9. Dependent Personality Disorder
Dependent PD is characterized by a lack of self-confidence and an excessive need to be looked after. The person needs a lot of help in making everyday decisions and surrenders important life decisions to the care of others. He greatly fears abandonment and may go through considerable lengths to secure and maintain relationships. A person with dependent PD sees himself as inadequate and helpless, and so surrenders personal responsibility and submits himself to one or more protective others. He imagines that he is at one with these protective other(s), whom he idealizes as competent and powerful, and towards whom he behaves in a manner that is ingratiating and self-effacing. People with dependent PD often end up with people with a cluster B personality disorder, who feed on the unconditional high regard in which they are held. Overall, people with dependent PD maintain a naïve and child-like perspective, and have limited insight into themselves and others. This entrenches their dependency, and leaves them vulnerable to abuse and exploitation.

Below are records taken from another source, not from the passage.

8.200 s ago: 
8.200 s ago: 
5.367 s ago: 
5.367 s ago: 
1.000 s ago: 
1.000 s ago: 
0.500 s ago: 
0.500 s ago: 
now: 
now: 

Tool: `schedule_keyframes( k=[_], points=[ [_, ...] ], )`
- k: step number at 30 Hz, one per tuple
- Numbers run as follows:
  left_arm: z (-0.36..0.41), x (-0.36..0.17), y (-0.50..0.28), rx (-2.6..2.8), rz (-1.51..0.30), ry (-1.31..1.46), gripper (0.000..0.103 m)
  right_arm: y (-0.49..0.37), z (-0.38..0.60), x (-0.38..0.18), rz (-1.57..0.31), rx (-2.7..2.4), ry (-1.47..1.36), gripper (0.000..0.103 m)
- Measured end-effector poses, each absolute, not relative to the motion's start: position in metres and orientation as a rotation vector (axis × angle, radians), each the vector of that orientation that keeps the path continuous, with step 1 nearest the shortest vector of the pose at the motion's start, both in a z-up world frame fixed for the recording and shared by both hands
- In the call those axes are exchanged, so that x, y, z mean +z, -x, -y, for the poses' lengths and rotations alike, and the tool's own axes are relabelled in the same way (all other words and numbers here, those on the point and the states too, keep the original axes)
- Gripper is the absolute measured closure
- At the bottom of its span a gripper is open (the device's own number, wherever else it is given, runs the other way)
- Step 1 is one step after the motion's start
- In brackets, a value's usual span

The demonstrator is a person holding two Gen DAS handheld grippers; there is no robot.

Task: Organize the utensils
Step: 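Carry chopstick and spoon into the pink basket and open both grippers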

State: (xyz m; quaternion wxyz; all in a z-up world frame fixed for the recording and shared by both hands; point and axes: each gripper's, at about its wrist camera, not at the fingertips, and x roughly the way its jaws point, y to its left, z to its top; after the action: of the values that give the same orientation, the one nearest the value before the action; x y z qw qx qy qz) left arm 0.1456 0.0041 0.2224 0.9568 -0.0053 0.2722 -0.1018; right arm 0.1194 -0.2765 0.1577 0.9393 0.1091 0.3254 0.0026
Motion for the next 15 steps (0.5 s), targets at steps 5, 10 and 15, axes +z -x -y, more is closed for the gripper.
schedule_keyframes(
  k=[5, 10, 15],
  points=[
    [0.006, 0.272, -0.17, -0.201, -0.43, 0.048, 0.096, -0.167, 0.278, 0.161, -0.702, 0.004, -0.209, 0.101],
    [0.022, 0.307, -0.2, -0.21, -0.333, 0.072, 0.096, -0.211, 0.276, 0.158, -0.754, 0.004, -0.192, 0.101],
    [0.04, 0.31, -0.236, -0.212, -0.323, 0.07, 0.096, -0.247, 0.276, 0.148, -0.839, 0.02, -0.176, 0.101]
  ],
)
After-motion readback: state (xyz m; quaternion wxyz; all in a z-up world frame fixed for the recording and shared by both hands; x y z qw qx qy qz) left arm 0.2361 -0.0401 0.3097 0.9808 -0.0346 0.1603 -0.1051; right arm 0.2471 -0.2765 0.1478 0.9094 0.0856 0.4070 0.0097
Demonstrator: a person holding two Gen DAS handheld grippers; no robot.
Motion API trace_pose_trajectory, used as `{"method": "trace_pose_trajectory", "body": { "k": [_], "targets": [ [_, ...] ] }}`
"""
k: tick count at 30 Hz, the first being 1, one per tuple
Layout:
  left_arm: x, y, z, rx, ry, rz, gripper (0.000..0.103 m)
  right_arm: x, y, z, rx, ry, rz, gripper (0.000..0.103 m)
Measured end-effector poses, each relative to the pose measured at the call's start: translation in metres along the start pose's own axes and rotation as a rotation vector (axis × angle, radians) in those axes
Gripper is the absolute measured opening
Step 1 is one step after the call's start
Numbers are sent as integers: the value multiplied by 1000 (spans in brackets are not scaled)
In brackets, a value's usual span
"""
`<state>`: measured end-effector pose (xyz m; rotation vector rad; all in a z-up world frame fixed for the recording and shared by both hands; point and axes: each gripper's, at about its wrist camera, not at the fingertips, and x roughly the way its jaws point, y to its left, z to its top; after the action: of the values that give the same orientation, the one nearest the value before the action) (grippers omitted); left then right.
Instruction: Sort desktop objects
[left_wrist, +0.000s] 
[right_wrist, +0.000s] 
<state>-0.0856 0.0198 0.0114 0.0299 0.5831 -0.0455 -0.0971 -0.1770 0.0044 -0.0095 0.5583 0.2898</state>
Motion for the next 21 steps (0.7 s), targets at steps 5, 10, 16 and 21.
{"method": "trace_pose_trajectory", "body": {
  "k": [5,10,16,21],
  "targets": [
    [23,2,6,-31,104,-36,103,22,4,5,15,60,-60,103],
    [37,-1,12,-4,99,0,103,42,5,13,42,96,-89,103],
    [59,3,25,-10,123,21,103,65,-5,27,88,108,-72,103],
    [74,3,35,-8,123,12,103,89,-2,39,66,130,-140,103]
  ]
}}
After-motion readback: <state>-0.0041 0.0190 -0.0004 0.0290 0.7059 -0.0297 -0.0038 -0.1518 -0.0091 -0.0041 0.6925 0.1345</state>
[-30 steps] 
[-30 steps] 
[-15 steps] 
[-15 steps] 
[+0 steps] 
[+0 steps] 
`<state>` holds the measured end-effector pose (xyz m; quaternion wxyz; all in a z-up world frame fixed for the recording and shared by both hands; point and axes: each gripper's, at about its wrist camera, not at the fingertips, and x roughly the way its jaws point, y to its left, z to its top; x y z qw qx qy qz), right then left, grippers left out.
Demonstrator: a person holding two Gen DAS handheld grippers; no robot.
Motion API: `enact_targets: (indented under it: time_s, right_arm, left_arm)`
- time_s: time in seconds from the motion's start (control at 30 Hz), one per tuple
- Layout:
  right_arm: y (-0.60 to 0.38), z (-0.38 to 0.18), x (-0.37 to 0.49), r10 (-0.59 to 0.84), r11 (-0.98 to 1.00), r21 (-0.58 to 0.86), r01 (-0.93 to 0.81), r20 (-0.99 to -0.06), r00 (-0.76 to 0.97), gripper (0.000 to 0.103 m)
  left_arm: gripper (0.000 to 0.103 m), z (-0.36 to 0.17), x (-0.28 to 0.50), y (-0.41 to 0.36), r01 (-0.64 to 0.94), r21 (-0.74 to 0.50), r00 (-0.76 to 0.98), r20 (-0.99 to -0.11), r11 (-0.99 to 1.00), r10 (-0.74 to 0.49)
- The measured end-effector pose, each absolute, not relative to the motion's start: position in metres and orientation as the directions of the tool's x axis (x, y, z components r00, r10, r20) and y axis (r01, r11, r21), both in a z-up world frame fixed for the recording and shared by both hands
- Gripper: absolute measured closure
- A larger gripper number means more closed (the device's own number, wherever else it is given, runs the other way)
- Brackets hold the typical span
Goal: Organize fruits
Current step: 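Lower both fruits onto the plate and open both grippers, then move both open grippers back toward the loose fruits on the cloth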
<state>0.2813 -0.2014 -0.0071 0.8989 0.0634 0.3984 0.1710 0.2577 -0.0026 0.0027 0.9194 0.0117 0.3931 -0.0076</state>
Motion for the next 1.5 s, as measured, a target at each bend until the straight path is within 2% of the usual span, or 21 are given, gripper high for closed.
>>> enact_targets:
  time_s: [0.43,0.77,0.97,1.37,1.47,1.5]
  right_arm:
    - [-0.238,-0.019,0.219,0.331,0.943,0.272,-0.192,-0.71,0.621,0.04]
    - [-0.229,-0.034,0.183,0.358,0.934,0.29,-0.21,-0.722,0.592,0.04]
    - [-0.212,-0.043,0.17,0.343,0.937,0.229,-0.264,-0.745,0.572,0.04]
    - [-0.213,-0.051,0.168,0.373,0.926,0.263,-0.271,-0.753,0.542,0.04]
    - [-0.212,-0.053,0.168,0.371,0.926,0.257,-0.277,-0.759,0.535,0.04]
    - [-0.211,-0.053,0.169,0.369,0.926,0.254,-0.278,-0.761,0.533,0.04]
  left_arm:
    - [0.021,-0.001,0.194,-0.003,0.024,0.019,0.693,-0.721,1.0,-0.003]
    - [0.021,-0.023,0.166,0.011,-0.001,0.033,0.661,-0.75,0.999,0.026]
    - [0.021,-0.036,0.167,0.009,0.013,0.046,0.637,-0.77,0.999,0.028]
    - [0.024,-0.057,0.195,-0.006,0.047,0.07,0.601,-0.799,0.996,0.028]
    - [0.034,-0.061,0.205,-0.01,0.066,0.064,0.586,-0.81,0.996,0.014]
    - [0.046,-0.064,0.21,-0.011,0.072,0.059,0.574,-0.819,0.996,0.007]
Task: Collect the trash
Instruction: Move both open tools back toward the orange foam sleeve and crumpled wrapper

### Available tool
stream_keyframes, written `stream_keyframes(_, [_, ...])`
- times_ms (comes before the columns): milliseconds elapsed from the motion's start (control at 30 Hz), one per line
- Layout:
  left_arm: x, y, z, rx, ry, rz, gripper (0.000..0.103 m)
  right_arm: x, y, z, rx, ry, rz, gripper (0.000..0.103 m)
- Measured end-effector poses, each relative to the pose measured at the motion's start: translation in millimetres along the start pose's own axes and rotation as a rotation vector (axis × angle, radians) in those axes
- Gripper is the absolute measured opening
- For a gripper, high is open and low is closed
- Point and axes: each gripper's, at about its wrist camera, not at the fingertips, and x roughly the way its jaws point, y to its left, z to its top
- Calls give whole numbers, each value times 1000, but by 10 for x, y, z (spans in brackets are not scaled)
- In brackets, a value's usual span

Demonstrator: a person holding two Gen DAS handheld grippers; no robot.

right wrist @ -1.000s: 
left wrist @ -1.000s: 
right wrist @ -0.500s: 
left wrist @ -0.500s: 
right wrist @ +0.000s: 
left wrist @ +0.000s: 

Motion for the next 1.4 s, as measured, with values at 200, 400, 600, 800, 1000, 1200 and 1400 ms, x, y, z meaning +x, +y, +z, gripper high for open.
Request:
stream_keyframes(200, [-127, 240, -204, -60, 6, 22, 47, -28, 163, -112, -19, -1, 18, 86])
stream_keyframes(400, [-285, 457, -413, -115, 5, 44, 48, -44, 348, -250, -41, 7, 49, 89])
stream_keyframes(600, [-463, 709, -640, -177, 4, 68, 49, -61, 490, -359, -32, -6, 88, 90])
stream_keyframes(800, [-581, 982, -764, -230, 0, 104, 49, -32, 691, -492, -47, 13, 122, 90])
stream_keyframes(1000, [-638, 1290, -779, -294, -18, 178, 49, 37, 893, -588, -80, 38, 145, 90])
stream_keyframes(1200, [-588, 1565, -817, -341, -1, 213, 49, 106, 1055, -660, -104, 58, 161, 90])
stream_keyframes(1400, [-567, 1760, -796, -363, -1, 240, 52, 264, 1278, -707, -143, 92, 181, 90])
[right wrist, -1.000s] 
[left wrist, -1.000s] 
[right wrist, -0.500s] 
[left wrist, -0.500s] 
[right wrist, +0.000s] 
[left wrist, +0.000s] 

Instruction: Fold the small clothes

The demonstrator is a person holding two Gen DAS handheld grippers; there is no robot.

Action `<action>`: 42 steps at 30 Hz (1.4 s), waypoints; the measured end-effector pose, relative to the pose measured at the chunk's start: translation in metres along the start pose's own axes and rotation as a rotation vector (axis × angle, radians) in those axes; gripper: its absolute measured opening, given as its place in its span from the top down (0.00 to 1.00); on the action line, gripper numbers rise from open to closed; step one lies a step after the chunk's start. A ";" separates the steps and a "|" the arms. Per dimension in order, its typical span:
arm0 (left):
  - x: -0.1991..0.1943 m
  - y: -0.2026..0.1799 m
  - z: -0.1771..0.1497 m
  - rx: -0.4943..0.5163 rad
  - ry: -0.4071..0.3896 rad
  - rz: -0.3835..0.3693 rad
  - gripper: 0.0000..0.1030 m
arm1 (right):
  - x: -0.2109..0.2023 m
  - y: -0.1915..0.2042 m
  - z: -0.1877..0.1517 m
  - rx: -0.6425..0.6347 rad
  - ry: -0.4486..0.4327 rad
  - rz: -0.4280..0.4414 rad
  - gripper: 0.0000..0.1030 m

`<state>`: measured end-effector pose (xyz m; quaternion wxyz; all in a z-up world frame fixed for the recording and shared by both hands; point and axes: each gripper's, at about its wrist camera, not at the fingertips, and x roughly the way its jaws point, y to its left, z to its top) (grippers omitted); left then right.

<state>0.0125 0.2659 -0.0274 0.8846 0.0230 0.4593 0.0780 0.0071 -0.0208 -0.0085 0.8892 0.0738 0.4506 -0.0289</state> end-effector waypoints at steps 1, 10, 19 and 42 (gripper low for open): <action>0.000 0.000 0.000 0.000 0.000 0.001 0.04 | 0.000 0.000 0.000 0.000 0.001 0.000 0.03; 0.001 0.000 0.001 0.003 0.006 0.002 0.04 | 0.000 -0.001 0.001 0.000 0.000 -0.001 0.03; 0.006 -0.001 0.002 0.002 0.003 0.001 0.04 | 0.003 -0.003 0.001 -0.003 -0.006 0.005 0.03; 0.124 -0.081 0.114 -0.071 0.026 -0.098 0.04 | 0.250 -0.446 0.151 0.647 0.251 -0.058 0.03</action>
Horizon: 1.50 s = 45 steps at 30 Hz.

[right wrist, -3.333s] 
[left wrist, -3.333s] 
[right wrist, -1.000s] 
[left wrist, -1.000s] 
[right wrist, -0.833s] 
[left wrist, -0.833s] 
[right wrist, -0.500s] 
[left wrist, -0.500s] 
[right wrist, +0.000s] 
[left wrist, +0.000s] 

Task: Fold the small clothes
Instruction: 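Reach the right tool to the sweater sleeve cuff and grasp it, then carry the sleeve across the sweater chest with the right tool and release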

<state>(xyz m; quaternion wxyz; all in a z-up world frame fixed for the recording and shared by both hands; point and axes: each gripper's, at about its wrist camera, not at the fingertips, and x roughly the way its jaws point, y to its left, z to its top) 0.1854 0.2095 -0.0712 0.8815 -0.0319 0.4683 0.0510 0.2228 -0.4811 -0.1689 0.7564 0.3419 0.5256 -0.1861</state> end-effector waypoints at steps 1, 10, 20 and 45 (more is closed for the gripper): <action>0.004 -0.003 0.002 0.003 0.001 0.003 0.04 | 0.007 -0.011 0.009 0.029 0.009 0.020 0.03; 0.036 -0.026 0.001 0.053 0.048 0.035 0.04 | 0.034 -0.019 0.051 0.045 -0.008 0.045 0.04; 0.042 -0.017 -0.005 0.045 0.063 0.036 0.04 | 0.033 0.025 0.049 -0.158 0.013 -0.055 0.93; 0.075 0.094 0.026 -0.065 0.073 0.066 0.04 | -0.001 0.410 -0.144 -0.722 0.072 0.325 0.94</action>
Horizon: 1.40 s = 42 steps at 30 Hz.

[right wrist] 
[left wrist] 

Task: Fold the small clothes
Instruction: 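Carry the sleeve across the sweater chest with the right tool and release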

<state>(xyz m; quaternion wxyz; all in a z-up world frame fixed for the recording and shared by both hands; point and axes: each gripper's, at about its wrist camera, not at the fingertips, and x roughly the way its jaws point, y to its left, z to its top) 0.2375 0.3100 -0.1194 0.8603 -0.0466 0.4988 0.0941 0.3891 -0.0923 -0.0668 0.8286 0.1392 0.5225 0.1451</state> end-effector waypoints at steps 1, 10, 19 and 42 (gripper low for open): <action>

10. Anankastic (Obsessive-Compulsive) Personality Disorder
Anankastic PD is characterized by excessive preoccupation with details, rules, lists, order, organization, or schedules; perfectionism so extreme that it prevents a task from being completed; and devotion to work and productivity at the expense of leisure and relationships. A person with anankastic PD is typically doubting and cautious, rigid and controlling, humorless, and miserly. His underlying anxiety arises from a perceived lack of control over a world that eludes his understanding; and the more he tries to exert control, the more out of control he feels. In consequence, he has little tolerance for complexity or nuance, and tends to simplify the world by seeing things as either all good or all bad. His relationships with colleagues, friends, and family are often strained by the unreasonable and inflexible demands that he makes upon them.